● What you need to do:
How many of the lines below contain the word "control"? Only the number is wanted.

● Information provided:
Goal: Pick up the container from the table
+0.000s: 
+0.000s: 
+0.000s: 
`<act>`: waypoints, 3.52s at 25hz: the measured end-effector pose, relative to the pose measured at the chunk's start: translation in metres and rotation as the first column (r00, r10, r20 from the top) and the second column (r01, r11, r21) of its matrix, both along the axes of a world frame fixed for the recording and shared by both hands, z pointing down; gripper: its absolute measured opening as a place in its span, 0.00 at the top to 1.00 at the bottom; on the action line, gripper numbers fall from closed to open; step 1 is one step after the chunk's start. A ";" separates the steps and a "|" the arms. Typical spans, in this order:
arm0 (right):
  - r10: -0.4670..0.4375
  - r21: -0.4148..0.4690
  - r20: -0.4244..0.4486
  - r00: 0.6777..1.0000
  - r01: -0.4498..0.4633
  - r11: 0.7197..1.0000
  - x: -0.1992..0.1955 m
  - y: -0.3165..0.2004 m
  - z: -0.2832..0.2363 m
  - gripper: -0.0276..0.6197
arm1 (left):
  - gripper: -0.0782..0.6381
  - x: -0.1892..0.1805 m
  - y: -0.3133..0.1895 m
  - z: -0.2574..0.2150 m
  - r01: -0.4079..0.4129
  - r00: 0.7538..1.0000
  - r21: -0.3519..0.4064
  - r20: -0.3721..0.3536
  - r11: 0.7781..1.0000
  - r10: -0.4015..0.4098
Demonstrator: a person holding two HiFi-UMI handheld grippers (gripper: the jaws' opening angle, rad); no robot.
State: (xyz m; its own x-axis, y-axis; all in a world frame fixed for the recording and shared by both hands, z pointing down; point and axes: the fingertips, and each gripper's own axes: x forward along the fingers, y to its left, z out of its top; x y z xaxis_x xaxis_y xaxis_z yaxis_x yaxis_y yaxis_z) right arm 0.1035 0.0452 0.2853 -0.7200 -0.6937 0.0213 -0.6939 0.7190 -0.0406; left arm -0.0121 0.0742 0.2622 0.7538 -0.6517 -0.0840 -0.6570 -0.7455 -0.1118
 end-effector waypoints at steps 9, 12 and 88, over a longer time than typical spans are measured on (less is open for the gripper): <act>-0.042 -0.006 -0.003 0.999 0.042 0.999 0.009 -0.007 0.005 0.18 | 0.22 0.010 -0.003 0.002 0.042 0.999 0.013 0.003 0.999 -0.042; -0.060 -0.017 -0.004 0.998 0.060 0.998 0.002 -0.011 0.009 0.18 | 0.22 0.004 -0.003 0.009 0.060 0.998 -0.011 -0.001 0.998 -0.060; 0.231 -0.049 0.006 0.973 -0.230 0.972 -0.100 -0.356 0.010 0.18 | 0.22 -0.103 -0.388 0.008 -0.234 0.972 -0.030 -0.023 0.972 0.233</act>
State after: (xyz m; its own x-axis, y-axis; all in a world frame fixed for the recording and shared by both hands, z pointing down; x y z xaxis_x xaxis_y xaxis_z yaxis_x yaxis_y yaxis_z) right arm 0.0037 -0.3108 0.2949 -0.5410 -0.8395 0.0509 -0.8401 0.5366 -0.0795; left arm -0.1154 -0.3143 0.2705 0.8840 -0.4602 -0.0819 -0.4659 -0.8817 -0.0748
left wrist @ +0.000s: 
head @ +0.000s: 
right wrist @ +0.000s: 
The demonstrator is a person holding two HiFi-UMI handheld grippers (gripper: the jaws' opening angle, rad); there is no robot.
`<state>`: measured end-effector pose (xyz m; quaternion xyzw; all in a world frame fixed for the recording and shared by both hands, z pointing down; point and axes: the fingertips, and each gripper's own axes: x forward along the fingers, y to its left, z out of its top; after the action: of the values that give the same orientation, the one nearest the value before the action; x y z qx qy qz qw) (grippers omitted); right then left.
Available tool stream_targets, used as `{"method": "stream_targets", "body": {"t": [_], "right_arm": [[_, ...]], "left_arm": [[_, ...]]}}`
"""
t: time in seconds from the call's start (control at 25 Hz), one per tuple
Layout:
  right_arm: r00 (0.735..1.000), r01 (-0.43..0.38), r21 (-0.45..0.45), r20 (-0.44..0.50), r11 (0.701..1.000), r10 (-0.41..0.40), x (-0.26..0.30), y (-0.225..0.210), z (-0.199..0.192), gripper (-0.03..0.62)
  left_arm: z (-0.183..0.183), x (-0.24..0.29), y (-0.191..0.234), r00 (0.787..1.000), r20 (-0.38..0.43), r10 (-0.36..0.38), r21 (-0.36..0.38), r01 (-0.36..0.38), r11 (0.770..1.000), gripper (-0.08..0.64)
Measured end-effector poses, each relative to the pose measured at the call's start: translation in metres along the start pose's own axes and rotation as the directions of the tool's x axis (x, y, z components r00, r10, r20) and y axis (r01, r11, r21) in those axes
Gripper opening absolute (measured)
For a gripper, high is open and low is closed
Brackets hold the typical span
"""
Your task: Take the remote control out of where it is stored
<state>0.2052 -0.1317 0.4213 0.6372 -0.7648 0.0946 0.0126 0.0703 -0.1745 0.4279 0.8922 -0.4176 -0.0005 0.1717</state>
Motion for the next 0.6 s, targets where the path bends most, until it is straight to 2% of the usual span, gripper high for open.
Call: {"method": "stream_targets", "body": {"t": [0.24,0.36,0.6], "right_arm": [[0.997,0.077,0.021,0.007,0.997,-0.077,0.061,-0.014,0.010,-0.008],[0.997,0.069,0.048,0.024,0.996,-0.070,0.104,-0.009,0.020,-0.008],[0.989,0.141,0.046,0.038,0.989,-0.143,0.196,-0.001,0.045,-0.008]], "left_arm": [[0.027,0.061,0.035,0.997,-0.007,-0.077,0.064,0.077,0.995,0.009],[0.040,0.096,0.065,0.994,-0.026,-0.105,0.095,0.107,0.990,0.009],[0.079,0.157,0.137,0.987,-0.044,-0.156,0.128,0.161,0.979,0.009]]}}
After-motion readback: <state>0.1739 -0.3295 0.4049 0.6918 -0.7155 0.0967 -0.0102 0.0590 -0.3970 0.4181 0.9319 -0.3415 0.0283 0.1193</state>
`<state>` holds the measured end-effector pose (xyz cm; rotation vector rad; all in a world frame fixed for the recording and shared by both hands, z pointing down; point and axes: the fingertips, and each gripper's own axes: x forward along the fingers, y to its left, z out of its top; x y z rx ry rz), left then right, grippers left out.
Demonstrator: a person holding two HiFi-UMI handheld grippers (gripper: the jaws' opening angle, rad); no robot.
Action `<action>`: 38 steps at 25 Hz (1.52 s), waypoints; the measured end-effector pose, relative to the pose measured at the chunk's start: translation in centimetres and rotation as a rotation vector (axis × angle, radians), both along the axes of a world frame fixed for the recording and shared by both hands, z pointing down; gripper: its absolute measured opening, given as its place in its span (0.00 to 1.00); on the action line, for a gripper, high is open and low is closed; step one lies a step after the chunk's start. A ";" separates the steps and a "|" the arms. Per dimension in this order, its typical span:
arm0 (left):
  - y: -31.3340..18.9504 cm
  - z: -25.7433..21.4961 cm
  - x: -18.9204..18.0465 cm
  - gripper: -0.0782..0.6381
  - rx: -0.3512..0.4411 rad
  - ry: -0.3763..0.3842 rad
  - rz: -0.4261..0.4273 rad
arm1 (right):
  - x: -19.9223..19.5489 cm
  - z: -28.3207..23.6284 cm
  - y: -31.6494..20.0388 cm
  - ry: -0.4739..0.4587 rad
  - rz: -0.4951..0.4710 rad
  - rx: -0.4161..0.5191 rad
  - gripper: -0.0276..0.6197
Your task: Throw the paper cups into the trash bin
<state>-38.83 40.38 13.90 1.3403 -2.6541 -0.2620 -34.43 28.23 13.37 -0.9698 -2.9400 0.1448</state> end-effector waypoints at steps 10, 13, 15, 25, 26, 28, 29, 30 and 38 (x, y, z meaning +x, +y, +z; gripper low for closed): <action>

● Response to the exercise:
2